══ Records for this exercise ══

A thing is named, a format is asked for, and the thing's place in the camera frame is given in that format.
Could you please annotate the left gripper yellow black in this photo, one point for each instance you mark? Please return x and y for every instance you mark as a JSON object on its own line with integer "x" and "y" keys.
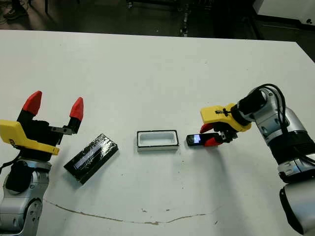
{"x": 37, "y": 137}

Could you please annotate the white cabinet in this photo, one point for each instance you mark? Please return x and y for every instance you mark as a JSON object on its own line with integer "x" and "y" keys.
{"x": 288, "y": 8}

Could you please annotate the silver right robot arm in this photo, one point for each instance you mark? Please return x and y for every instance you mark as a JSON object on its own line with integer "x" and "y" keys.
{"x": 273, "y": 118}

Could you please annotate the person's dark shoe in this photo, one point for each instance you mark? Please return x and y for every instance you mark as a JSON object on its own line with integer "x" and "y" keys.
{"x": 12, "y": 15}

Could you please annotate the white-lined camera box base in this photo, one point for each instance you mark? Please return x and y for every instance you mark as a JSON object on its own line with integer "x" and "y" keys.
{"x": 157, "y": 149}

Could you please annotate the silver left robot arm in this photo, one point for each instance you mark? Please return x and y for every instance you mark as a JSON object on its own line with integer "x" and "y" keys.
{"x": 14, "y": 209}

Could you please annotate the black camera box lid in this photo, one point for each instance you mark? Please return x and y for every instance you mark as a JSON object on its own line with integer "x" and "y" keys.
{"x": 93, "y": 157}

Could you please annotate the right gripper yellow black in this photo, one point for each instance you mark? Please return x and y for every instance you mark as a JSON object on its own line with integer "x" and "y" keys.
{"x": 221, "y": 115}

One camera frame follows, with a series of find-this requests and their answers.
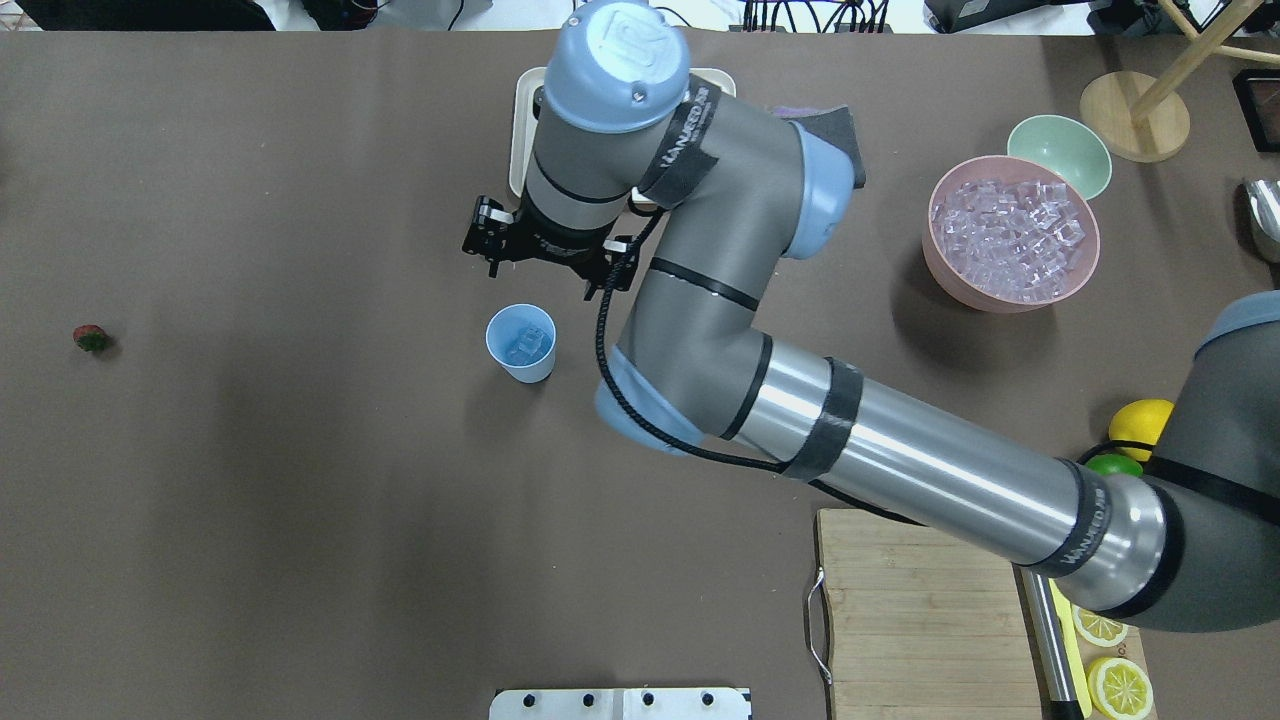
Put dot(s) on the light blue cup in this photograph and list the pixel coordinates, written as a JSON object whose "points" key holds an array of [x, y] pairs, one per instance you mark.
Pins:
{"points": [[505, 324]]}

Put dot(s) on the lemon half lower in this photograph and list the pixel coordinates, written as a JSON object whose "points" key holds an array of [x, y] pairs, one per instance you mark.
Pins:
{"points": [[1120, 689]]}

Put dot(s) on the red strawberry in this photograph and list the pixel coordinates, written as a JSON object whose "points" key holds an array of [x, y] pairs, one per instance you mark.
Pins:
{"points": [[91, 338]]}

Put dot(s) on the whole lemon far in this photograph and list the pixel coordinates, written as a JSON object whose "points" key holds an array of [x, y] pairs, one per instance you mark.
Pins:
{"points": [[1142, 421]]}

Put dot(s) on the cream rabbit tray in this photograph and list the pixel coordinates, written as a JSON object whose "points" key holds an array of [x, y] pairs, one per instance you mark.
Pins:
{"points": [[525, 120]]}

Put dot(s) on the steel ice scoop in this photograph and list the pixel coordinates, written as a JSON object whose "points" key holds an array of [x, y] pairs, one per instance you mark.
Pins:
{"points": [[1262, 196]]}

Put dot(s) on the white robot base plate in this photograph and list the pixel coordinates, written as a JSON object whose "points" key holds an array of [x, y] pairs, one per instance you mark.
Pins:
{"points": [[623, 703]]}

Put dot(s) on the wooden glass drying rack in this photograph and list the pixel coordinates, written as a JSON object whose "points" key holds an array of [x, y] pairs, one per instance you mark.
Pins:
{"points": [[1142, 118]]}

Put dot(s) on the clear ice cube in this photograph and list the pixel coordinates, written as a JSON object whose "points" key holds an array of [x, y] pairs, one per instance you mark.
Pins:
{"points": [[528, 346]]}

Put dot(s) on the pink bowl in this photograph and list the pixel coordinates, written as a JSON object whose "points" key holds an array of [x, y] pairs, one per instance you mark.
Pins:
{"points": [[1007, 169]]}

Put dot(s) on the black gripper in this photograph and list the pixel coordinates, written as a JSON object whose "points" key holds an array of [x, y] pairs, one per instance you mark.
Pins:
{"points": [[549, 247]]}

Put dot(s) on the yellow plastic knife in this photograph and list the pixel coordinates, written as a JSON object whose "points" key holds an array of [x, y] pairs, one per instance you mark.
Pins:
{"points": [[1072, 650]]}

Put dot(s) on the lemon half upper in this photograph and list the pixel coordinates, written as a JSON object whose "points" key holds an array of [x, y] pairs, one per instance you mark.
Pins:
{"points": [[1096, 629]]}

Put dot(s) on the grey folded cloth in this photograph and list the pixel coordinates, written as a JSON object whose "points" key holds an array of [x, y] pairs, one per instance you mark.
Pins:
{"points": [[835, 126]]}

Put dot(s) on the pile of clear ice cubes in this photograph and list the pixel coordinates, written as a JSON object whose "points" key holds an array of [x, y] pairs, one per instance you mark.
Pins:
{"points": [[1026, 243]]}

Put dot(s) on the steel muddler rod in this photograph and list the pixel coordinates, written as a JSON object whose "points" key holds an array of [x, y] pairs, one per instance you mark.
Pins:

═══

*Assignment*:
Each line from the one containing "Put dot(s) on the wooden" to the close of the records must appear in the output exactly, and no other line.

*Final answer*:
Put dot(s) on the wooden glass drying rack in this photograph and list the pixel coordinates, written as a JSON object whose "points" key holds an array of [x, y] pairs, one per instance you mark.
Pins:
{"points": [[1142, 118]]}

Put dot(s) on the clear ice cube in this photograph and list the pixel coordinates, written as a JSON object whose "points" key holds an array of [x, y] pairs, one per instance you mark.
Pins:
{"points": [[528, 346]]}

Put dot(s) on the pink bowl in this photograph and list the pixel coordinates, written as a JSON object whose "points" key holds an array of [x, y] pairs, one per instance you mark.
Pins:
{"points": [[1007, 169]]}

Put dot(s) on the black gripper in this photograph and list the pixel coordinates, written as a JSON object whose "points" key holds an array of [x, y] pairs, one per instance you mark.
Pins:
{"points": [[549, 247]]}

Put dot(s) on the yellow plastic knife in this photograph and list the pixel coordinates, written as a JSON object whose "points" key holds an array of [x, y] pairs, one per instance you mark.
Pins:
{"points": [[1072, 650]]}

Put dot(s) on the lemon half upper in this photograph and list the pixel coordinates, written as a JSON object whose "points" key holds an array of [x, y] pairs, one per instance you mark.
Pins:
{"points": [[1096, 629]]}

Put dot(s) on the grey folded cloth in this photograph and list the pixel coordinates, written as a JSON object whose "points" key holds an array of [x, y] pairs, one per instance you mark.
Pins:
{"points": [[835, 126]]}

Put dot(s) on the pile of clear ice cubes in this photograph and list the pixel coordinates, written as a JSON object whose "points" key holds an array of [x, y] pairs, one per instance you mark.
Pins:
{"points": [[1026, 243]]}

Put dot(s) on the steel muddler rod in this photograph and list the pixel coordinates, written as a JSON object whose "points" key holds an array of [x, y] pairs, one per instance you mark.
Pins:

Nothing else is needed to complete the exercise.